Exercise:
Only the lines of the data below from the one with "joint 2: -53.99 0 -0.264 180" through the one with "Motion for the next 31" are wanted. Repeat them exactly.

*** Begin section ***

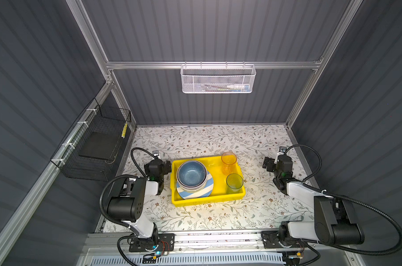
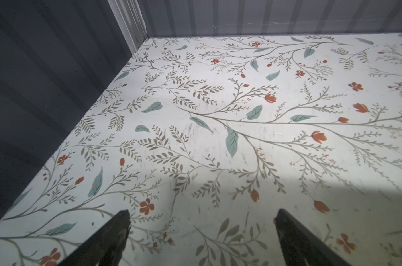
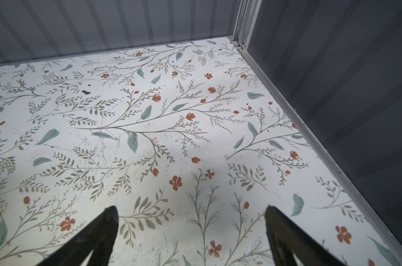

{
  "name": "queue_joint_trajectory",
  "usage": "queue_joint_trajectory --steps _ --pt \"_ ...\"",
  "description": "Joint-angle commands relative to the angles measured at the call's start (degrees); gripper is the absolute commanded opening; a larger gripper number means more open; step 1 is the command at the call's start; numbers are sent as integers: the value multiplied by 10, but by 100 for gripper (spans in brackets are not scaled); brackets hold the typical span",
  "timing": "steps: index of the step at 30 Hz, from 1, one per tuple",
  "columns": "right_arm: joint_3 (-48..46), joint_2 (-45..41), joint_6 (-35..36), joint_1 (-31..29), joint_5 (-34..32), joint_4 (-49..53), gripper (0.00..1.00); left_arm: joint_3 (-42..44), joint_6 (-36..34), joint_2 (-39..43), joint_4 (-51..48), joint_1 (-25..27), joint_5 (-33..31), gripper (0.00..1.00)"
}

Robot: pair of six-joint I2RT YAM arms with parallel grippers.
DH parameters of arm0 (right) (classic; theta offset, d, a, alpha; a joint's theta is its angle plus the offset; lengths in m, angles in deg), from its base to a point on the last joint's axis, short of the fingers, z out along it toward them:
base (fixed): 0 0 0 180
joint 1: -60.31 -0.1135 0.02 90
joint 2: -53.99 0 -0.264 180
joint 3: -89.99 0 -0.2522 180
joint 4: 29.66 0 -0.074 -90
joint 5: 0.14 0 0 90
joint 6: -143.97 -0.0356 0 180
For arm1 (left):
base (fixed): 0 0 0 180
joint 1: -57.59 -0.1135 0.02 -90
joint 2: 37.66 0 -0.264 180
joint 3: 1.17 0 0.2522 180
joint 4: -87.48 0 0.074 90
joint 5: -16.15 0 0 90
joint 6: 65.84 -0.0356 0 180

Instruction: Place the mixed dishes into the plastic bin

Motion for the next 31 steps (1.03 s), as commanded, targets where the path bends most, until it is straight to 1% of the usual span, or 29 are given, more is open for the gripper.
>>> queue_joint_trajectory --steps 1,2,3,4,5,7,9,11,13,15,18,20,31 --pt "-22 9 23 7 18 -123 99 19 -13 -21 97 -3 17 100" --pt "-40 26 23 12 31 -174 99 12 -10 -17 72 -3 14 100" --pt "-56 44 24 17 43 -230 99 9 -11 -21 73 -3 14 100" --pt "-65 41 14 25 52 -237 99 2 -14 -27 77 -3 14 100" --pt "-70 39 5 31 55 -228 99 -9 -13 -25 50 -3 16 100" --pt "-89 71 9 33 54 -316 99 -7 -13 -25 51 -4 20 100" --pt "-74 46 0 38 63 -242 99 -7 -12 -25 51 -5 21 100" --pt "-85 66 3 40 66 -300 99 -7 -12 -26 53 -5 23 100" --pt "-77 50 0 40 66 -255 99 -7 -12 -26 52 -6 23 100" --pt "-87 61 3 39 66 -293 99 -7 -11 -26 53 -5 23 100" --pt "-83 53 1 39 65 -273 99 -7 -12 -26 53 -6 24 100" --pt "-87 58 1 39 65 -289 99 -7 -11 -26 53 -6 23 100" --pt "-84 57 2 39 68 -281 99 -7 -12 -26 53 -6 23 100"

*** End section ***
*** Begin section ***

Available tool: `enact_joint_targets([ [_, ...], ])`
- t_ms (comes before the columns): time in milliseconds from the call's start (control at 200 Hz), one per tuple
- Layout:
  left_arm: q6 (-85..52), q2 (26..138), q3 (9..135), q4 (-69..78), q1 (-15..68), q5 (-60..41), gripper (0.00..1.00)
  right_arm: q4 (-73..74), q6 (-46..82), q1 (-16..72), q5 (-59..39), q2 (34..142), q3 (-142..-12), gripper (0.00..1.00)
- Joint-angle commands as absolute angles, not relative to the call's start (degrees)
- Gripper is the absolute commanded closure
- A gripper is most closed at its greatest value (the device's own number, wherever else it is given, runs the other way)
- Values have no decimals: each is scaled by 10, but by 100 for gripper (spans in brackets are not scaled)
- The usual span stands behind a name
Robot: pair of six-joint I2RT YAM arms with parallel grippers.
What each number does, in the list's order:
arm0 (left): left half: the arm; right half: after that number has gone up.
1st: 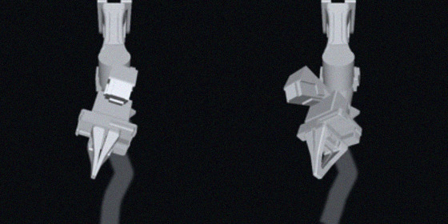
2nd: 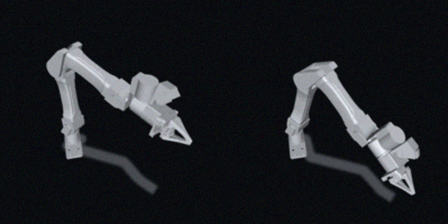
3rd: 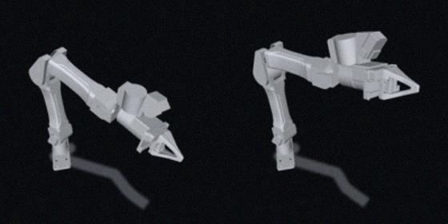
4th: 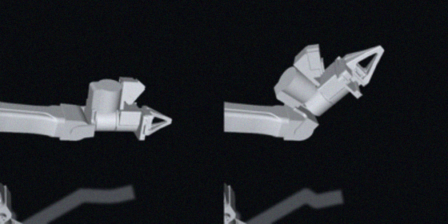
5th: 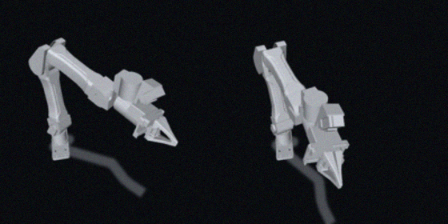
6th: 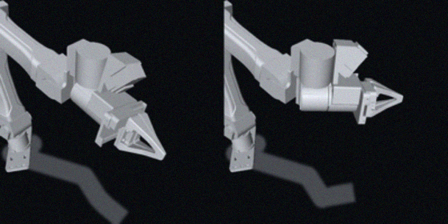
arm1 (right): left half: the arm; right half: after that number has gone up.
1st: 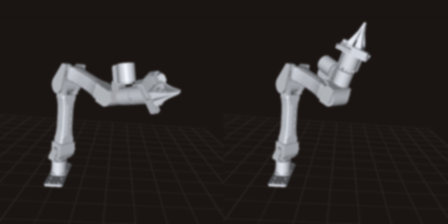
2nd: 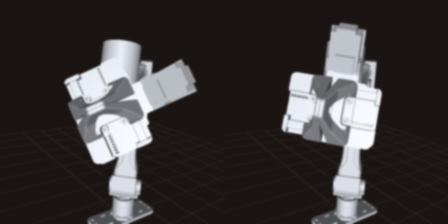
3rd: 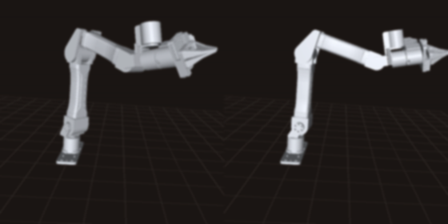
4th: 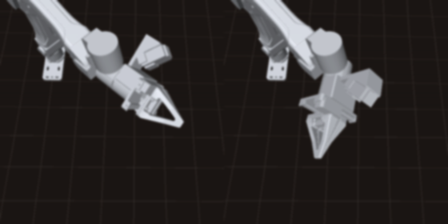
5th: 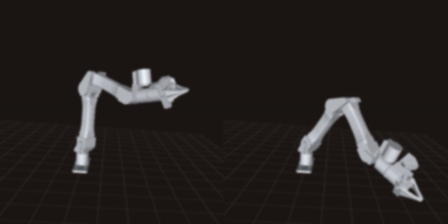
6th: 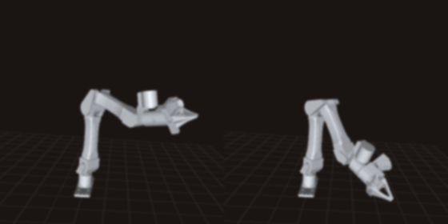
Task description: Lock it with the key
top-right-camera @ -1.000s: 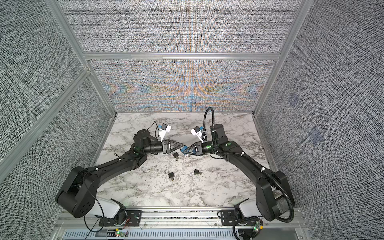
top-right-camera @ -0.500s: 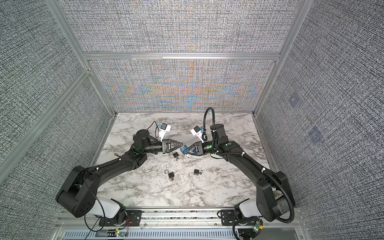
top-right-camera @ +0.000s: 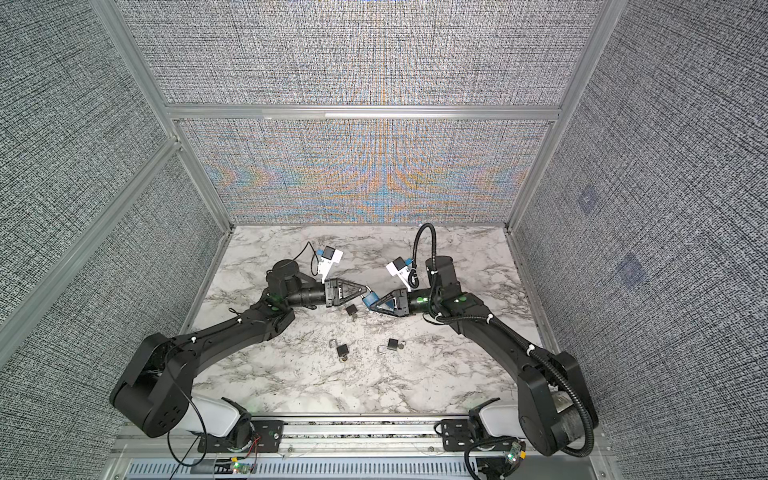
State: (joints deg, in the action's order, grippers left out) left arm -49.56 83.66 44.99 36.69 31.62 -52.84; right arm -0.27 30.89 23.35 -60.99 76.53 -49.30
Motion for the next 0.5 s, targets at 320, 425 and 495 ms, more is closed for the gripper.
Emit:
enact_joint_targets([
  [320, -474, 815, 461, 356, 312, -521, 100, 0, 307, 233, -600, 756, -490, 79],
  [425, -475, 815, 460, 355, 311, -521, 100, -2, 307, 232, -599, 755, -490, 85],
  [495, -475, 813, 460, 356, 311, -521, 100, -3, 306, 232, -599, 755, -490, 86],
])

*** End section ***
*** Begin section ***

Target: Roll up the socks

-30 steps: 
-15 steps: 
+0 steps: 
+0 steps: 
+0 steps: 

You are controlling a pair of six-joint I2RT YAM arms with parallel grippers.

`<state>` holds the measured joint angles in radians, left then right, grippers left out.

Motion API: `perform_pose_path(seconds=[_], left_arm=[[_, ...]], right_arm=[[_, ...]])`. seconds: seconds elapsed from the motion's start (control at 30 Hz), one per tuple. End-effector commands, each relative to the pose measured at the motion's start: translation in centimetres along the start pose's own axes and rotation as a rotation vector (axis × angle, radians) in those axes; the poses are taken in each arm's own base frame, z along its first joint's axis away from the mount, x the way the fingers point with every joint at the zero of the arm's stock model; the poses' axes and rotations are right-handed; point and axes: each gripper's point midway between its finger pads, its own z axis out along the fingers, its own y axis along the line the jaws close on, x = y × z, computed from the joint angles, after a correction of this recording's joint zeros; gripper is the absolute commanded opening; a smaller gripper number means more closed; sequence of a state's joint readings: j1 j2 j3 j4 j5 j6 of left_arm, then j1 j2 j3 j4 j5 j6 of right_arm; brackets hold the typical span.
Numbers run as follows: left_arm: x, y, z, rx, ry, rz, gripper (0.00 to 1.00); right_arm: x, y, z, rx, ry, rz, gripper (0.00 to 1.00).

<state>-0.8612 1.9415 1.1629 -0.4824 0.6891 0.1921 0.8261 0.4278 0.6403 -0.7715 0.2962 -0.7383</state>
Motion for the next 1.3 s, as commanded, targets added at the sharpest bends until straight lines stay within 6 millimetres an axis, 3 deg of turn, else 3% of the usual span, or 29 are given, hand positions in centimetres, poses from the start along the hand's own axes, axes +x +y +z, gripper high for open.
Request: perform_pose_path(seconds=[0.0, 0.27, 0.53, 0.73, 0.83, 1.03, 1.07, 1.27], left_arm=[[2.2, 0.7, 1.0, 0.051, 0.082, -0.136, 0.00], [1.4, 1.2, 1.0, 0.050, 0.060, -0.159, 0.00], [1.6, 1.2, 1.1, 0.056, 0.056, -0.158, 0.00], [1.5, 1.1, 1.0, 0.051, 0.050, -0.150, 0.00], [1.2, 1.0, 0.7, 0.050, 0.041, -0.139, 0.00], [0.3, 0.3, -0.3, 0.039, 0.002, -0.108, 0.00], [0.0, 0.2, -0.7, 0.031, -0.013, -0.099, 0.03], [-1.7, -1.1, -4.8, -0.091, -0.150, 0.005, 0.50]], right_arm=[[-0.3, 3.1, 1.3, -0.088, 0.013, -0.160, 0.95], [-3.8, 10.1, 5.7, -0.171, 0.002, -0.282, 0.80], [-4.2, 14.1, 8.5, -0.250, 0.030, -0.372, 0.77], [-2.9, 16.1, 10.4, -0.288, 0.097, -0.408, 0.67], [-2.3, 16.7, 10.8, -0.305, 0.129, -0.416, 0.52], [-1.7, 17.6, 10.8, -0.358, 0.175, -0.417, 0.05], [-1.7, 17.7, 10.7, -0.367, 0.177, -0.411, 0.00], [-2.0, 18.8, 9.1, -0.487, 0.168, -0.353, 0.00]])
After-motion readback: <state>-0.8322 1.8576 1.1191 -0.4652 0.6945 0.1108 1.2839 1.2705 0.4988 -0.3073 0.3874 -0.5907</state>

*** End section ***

Response to this task:
joint 2: -53.99 0 -0.264 180
joint 3: -89.99 0 -0.2522 180
joint 4: 29.66 0 -0.074 -90
joint 5: 0.14 0 0 90
joint 6: -143.97 -0.0356 0 180
For arm1 (left):
base (fixed): 0 0 0 180
joint 1: -57.59 -0.1135 0.02 -90
joint 2: 37.66 0 -0.264 180
joint 3: 1.17 0 0.2522 180
joint 4: -87.48 0 0.074 90
joint 5: -16.15 0 0 90
joint 6: 65.84 -0.0356 0 180

Instruction: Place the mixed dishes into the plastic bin

Motion for the next 31 steps (1.03 s), as commanded, targets where the path bends most, until it is straight to 1% of the usual span, or 29 are given, more is open for the gripper.

That completes the exercise.